Millions will best remember him from his magnificent television shows, which will never be bettered

(He felt the same about the famous attack by Rod Hull’s Emu, worrying only half in jest that when he popped his clogs, the headlines would probably read: ‘Emu Man Dies’.)

Mike was a consummate journalist. I can still recall some of his brilliant sports columns for the Sunday Times in the dim and distant.

At his best he was up there with the very finest — our own, much missed Ian Wooldridge and the great Hughie McIlvanney.

His reminiscences of the Barnsley hardman Skinner Normanton, from the late Forties and early Fifties, were a particular joy.
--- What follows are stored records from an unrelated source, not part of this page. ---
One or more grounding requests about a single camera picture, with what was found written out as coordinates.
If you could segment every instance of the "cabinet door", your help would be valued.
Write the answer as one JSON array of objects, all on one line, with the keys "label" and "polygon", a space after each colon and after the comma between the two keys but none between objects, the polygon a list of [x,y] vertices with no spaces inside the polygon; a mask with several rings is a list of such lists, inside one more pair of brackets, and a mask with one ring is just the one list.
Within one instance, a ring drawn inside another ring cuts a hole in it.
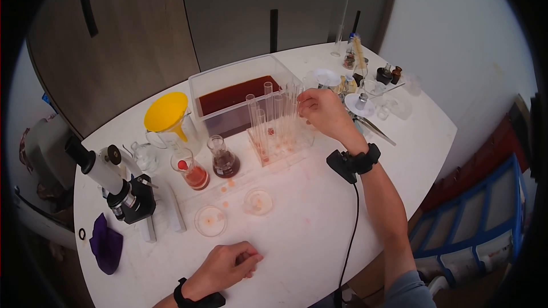
[{"label": "cabinet door", "polygon": [[202,71],[270,51],[270,10],[278,9],[278,50],[325,43],[333,0],[185,0]]},{"label": "cabinet door", "polygon": [[183,0],[89,2],[93,38],[80,0],[45,0],[28,36],[42,86],[83,138],[199,72]]}]

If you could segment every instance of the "microscope focus knob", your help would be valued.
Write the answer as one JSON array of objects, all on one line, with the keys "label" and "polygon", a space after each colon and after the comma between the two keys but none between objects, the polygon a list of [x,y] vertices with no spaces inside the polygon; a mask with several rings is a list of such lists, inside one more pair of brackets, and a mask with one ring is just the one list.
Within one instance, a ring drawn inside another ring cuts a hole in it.
[{"label": "microscope focus knob", "polygon": [[122,162],[122,155],[120,150],[116,145],[111,145],[107,148],[108,160],[115,166],[119,165]]}]

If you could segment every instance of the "test tube rack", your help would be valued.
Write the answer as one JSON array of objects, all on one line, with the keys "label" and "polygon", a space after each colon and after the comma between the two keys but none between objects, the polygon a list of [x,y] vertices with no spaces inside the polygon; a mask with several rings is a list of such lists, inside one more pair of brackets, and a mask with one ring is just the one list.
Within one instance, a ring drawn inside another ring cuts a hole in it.
[{"label": "test tube rack", "polygon": [[263,167],[311,147],[315,137],[306,120],[299,117],[297,97],[304,91],[301,84],[289,82],[277,92],[273,92],[271,82],[264,87],[264,109],[255,95],[245,98],[251,120],[249,142]]}]

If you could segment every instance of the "gray sleeve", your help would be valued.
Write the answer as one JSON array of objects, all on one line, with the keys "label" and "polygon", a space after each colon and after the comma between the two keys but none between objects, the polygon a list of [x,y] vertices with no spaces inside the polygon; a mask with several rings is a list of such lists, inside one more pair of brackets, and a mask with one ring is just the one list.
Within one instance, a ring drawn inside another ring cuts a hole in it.
[{"label": "gray sleeve", "polygon": [[384,295],[383,308],[435,308],[428,287],[419,278],[416,270],[398,277]]}]

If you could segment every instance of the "yellow funnel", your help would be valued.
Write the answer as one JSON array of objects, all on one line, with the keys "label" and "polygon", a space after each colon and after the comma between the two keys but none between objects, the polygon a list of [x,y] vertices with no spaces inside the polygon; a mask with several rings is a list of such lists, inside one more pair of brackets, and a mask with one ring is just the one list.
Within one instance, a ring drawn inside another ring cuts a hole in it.
[{"label": "yellow funnel", "polygon": [[188,139],[181,129],[180,121],[188,107],[185,93],[172,92],[157,99],[145,114],[145,128],[151,132],[174,132],[182,141]]}]
As were the heckles from the Barnsley crowd: ‘Tha’s about as much bloody use as a chocolate fireguard!’

That’s probably a hate crime in these woke days of knee-taking and rainbow laces. In one of his last interviews, Mike said he was more proud of his written work than anything he’d done as a TV presenter. I don’t believe that was false modesty.

But most people will, however, be unfamiliar with his newspaper columns. Millions will best remember him from his magnificent television shows, which will never be bettered.

After falling out with the BBC for a second (or was it third?) time, ‘Parkinson’ transferred to ITV, but it was never going to be the same. The game had moved on.

Parky was no Norma Desmond. But although he was still big, the ‘celebrity’ guests had got small. How do you go from Lauren Bacall to some dopey bird from Love Island, surrounded by stylists, agents and sticking to a script written by PR spivs?

He once asked me what all the successful stars he’d interviewed had in common.

Talent? I replied.

No, he said, they all work harder than everyone else.

And few worked harder than Mike Parkinson, a true polymath, equally at ease talking sport, politics, cinema, jazz, you name it.

Perhaps his greatest achievement in life was his six decades-long, rock solid marriage to the wonderful Mary — a rarity in showbiz circles — and the enduring closeness of his family.

I’m tempted to give him the ‘Emu Man Dies’ headline he half-feared. But he deserves better than that.

So instead I’ll raise a glass of Sancerre to one of my heroes. Cheers, Parky.